▶ [EXERCISE OBJECTIVE]
Exclude the pictures, then repeat the remaining data exactly.

▶ [GIVEN MATERIAL]

%%

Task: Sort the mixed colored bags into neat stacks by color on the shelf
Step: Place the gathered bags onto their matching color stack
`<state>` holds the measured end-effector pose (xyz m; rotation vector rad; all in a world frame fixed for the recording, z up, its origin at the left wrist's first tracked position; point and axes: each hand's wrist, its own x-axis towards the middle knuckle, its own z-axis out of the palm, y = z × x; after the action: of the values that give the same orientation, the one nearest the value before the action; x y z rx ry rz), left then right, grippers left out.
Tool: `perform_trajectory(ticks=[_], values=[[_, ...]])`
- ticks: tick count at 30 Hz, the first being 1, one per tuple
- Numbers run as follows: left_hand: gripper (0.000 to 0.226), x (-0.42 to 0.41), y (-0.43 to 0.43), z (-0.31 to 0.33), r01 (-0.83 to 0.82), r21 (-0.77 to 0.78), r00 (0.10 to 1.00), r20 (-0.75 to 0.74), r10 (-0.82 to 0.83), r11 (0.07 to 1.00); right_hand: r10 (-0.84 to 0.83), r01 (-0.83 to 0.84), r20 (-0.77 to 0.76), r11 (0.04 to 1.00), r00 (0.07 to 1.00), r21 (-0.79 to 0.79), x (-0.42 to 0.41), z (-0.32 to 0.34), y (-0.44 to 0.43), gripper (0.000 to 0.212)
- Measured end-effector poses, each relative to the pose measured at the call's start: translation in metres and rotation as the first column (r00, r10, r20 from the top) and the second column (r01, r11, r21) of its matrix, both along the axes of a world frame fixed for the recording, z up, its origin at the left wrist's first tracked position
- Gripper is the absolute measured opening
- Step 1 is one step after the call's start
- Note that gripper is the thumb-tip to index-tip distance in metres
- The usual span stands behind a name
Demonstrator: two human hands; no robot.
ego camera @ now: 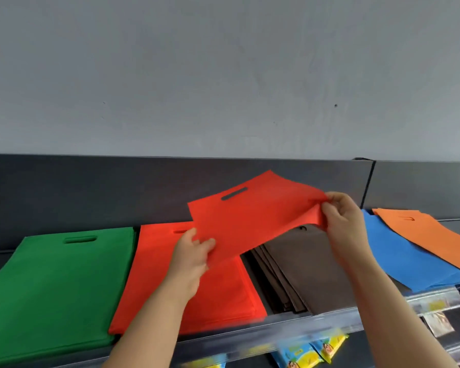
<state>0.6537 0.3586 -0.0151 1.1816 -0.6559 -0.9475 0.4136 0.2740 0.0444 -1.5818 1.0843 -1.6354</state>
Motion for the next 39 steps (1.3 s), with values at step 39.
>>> perform_trajectory(ticks=[39], values=[[0.051,0.085,0.071,-0.037,-0.258,0.464,0.675,0.714,-0.186,0.847,0.698,-0.385,-0.293,0.64,0.654,0.665,0.079,-0.107,0.036,0.048]])
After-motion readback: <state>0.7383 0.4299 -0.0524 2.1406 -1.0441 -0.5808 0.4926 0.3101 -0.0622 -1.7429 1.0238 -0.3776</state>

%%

▶ [WRITTEN RESPONSE]
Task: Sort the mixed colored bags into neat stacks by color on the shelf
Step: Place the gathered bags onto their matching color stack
`<state>` holds the measured end-effector pose (xyz m; rotation vector rad; all in a world frame fixed for the recording, z up, its origin at the left wrist's first tracked position; point and axes: each hand's wrist, its own x-axis towards the middle knuckle, its own z-axis out of the palm, y = z × x; after the action: of the values that give the same orientation, the one nearest the value before the action; x y z rx ry rz), left then right, grippers left out.
Tool: `perform_trajectory(ticks=[_], values=[[_, ...]])`
- ticks: tick count at 30 Hz, the first being 1, one per tuple
- Numbers run as follows: left_hand: gripper (0.000 to 0.226), x (-0.42 to 0.41), y (-0.43 to 0.43), z (-0.31 to 0.33), r01 (-0.83 to 0.82), r21 (-0.77 to 0.78), r00 (0.10 to 1.00), r20 (-0.75 to 0.74), r10 (-0.82 to 0.83), r11 (0.07 to 1.00); right_hand: r10 (-0.84 to 0.83), r01 (-0.83 to 0.84), r20 (-0.77 to 0.76), r11 (0.04 to 1.00), r00 (0.07 to 1.00), r21 (-0.79 to 0.79), x (-0.42 to 0.41), z (-0.32 to 0.34), y (-0.44 to 0.43), gripper (0.000 to 0.212)
- Measured end-effector poses, each relative to the pose measured at the call's start: translation in metres and rotation as the first column (r00, r10, r20 from the top) and the second column (r01, r11, r21) of its matrix, both along the axes of a world frame fixed for the recording, z up, its origin at the left wrist's first tracked position
- Gripper is the absolute measured opening
- Step 1 is one step after the call's start
- Note that gripper is the thumb-tip to index-tip distance in metres
- The usual span stands behind a name
Demonstrator: two human hands; no robot.
ego camera @ now: 
<state>0.6537 0.3586 -0.0151 1.1816 -0.6559 -0.9475 0.4136 0.2740 0.0444 -1.5818 1.0843 -1.6354</state>
Motion for the next 39 steps (1.3 s), with values at step 39.
>>> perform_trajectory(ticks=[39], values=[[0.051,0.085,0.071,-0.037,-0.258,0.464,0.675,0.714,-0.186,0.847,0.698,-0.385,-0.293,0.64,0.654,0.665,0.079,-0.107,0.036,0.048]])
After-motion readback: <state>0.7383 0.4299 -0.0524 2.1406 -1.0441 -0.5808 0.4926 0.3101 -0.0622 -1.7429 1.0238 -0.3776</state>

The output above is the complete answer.